Dismas Kitenge Senga, président du Groupe Lotus

De nombreux crimes à caractère politique, ciblant des défenseur.es des droits humains (affaire Chebeya – Banzana), des individus, voire des groupes entiers (Kasaï ; Kivu ; rapport mapping des Nations unies), sont demeurés sans procès ni coupables, sapant toute réconciliation nationale et laissant les victimes dans l’attente de justice et de soutien. Devant l’ampleur des crimes commis depuis plus de 20 ans, il est temps que les principaux responsables (sécuritaires et politiques) soient inculpés et jugés. Pour ce faire, il est essentiel de conduire des réformes institutionnelles, à commencer par la refonte du système judiciaire, caractérisé en RDC par son manque de moyens et d’indépendance.

Au delà des processus judiciaires – qui ne pourront qu’être limités par le manque de moyens et l’ampleur des violences commises – un processus de justice transitionnelle impliquant la population dans son ensemble devrait être conduit, permettant d’identifier les origines de la violence et de recréer le lien entre les citoyen.nes et l’État. La création d’un mécanisme de vérité, d’apaisement et de réconciliation, dans une perspective d’unité nationale, prendrait en l’espèce tout son sens. Dans ce cadre, l’utilisation persistante et systématique des violences sexuelles et basées sur le genre doit être examinée spécifiquement.

Nous exhortons le Président Félix Tshisekedi et ses équipes à s’inspirer des recommandations formulées par nos organisations, afin de poursuivre et renforcer les premiers actes positifs posés depuis le début du quinquennat. [2]

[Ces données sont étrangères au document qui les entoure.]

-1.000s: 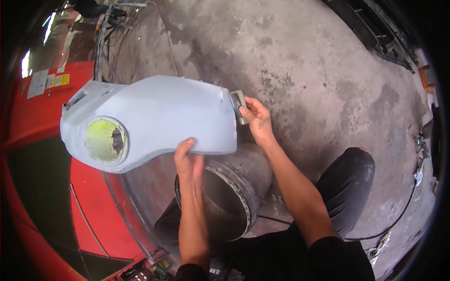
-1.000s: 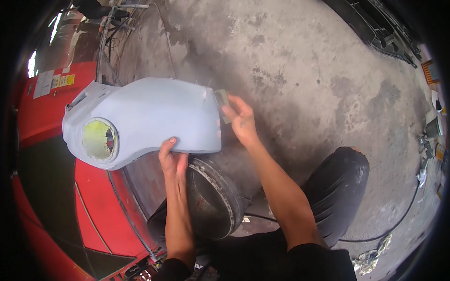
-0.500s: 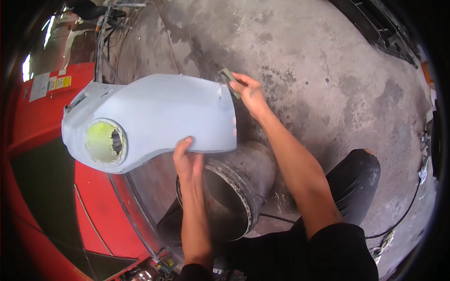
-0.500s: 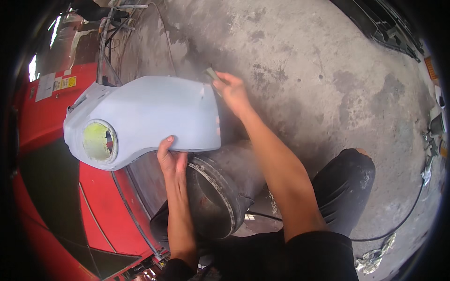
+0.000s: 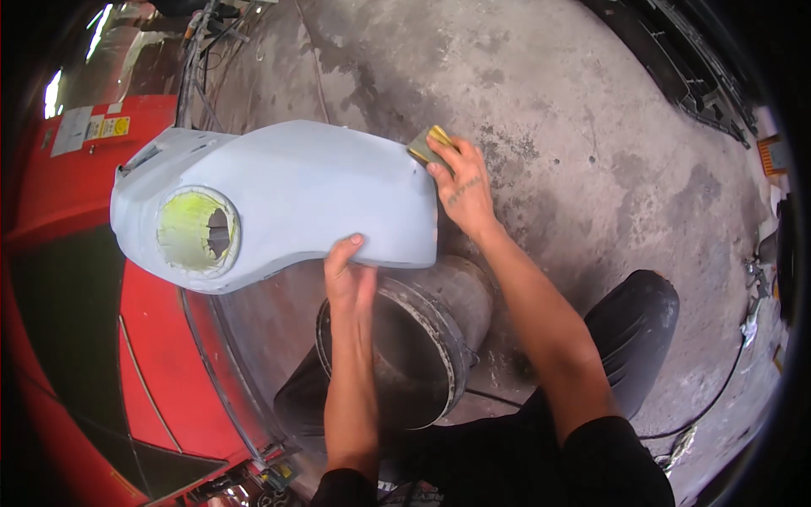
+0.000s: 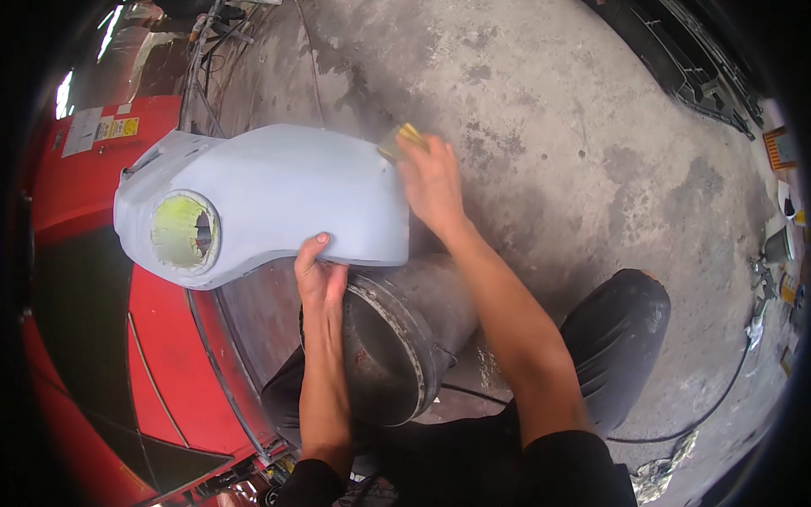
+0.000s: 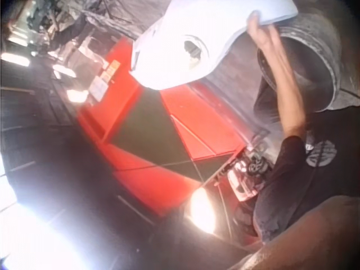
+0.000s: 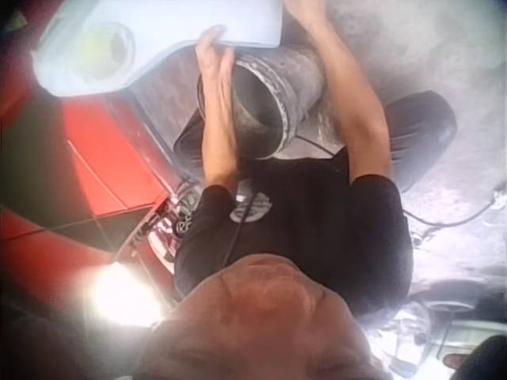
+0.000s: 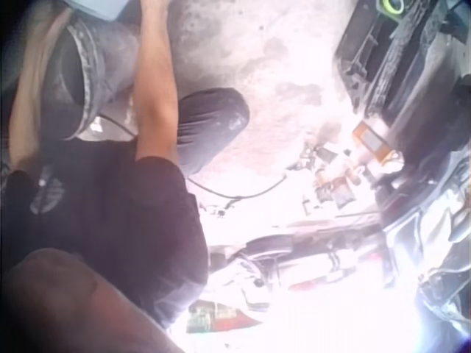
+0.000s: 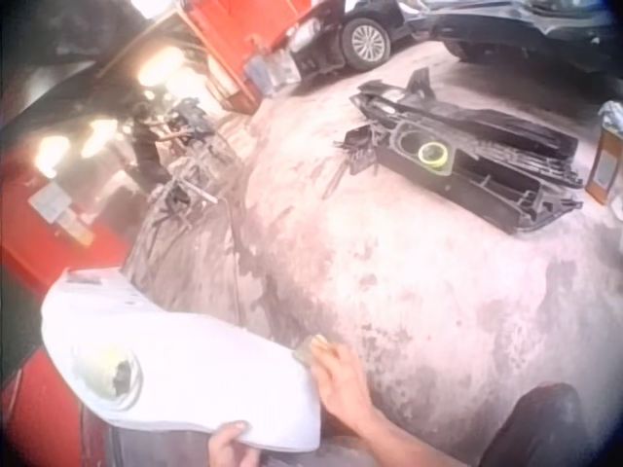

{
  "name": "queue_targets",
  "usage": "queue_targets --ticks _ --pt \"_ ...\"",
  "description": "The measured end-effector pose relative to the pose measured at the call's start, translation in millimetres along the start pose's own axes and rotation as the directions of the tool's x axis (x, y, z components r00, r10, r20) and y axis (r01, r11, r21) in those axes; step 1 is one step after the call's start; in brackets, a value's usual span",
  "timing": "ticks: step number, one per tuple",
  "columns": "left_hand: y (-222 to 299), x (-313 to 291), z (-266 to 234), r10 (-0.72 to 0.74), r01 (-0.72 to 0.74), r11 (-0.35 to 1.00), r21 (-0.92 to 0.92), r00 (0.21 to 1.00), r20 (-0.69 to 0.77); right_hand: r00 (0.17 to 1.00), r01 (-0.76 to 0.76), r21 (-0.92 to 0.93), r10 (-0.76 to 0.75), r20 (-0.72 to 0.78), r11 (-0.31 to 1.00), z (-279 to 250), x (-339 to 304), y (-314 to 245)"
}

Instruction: The person sands a white car bumper with a sanding block, focusing on edges and curves. They then rinse the sanding block in a bucket of water and wipe the bumper with a cloth to remove dust.

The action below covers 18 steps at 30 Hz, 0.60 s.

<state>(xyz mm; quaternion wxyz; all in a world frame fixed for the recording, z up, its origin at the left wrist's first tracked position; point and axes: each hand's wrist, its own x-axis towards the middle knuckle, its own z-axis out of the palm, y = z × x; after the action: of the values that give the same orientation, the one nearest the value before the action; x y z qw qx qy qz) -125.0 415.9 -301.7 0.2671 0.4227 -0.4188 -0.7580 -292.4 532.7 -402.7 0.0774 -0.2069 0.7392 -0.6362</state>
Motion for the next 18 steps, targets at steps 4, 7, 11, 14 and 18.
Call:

« Nous saluons les avancées et les engagements pris par le Président Félix Tshisekedi en matière de protection des droits humains, en ce qu’ils marquent une volonté de rompre avec les violations d’État perpétrées dans le passé. Nous demeureront cependant vigilants sur la réalisation des engagements pris par le nouveau pouvoir et sur la réalité quotidienne du respect des droits humains »

Jean-Claude Katende, président de l’ASADHO

Le programme d’urgence des 100 premiers jours présenté par le Président, et axé sur la sécurité, la politique ou encore les questions sociales est un signal positif, qui devra se décliner en mesures concrètes. La composition (toujours en négociation) du futur gouvernement sera un premier indicateur des priorités du nouveau Président pour mettre en œuvre ces réformes, l’ancienne majorité présidentielle de Joseph Kabila ayant conservé la majorité à l’Assemblée nationale.